Artist’s impression of the interstellar asteroid Oumuamua. (ESO/M. Kornmesser)

The recent discovery of the first interstellar asteroid is still creating a sensation among scientists, who would like to figure out—among other things—where the object now known as ʻOumuamua came from.

What we know is the following: In October, the interstellar visitor was spotted moving past the Sun at a speed of about 50 kilometers per second, following a hyperbolic path that lies mostly outside our Solar System. ʻOumuamua (Hawaiian for “a messenger from afar arriving first”) has the shape of a cigar, about 400 meters long and 40 meters in diameter. It spins around its own axis every 7.3 hours, and seems to have a rocky content rich in metal.

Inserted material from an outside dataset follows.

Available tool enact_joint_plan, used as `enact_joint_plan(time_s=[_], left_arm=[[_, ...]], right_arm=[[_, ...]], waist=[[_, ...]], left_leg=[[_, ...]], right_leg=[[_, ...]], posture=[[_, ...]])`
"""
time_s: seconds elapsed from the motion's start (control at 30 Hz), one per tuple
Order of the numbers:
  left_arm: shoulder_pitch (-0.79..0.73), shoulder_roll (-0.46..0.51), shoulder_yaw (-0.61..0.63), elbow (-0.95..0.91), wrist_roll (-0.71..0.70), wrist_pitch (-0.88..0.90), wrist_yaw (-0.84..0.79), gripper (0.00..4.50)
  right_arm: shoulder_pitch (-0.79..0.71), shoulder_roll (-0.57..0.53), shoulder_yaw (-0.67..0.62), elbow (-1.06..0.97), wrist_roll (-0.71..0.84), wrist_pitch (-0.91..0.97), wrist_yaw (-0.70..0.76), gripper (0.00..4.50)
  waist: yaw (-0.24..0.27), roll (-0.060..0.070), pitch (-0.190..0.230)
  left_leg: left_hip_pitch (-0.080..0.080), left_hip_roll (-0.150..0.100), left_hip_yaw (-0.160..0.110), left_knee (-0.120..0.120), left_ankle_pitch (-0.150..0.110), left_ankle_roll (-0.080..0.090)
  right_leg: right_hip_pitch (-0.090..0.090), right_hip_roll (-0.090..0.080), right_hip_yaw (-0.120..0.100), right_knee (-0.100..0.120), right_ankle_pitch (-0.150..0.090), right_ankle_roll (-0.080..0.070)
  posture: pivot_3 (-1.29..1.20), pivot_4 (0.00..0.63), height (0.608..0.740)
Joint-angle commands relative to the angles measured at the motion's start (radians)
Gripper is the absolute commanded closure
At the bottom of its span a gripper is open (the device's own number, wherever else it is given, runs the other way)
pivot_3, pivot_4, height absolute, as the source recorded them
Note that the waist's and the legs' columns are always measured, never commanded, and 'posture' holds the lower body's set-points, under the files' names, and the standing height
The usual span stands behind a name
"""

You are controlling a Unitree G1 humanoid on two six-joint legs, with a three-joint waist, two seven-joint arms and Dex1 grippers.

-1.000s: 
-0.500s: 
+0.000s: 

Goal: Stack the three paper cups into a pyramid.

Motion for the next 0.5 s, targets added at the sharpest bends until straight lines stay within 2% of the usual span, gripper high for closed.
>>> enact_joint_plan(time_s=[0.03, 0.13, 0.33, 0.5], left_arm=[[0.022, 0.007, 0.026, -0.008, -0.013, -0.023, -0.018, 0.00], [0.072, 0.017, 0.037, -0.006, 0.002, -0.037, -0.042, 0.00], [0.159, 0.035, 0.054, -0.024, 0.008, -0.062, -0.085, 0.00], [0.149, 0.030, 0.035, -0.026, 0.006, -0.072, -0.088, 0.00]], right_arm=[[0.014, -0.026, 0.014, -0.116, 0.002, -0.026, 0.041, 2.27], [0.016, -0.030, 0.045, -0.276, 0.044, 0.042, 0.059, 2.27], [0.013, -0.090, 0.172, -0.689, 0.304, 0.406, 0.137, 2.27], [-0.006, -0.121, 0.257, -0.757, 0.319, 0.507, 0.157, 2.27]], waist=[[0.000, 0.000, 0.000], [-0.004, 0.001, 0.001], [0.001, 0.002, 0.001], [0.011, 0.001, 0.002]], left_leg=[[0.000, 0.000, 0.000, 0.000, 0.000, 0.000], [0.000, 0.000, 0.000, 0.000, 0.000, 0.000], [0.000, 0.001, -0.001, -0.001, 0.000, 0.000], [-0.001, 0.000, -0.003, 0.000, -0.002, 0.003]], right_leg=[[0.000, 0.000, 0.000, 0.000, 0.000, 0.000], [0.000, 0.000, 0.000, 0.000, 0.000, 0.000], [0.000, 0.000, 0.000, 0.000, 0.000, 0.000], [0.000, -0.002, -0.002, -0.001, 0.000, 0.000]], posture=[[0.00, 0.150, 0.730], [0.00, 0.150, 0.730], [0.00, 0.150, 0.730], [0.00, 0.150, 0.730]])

The panspermia hypothesis, first detailed by Svante Arrhenius in 1903, proposes that life can be transported from one planet to another via asteroids or other bodies moving through space. While recent investigations support the possibility of spreading life in this way within our own inner Solar System—for example, from Earth to Mars or vice versa—the statistical odds of this happening between star systems have been estimated to be very low.

Now that we’ve identified the first interstellar asteroid, we can use planet formation models to estimate that perhaps 10 of these objects would pass through our Solar System every year. This may in turn force us to re-assess the possibility of interstellar panspermia.

The odds are still stacked against it, however. An interstellar object would have received high doses of radiation for a very long time, effectively sterilizing its surface. If it came into contact with any body in our neighborhood, the odds are it would fall into the Sun or collide with Jupiter, the two largest gravity sinks in the Solar System, rather than small planets like Earth or Mars. And since it’s traveling much faster than asteroids and comets that originate closer to home, any impact with a rocky planet would not be gentle.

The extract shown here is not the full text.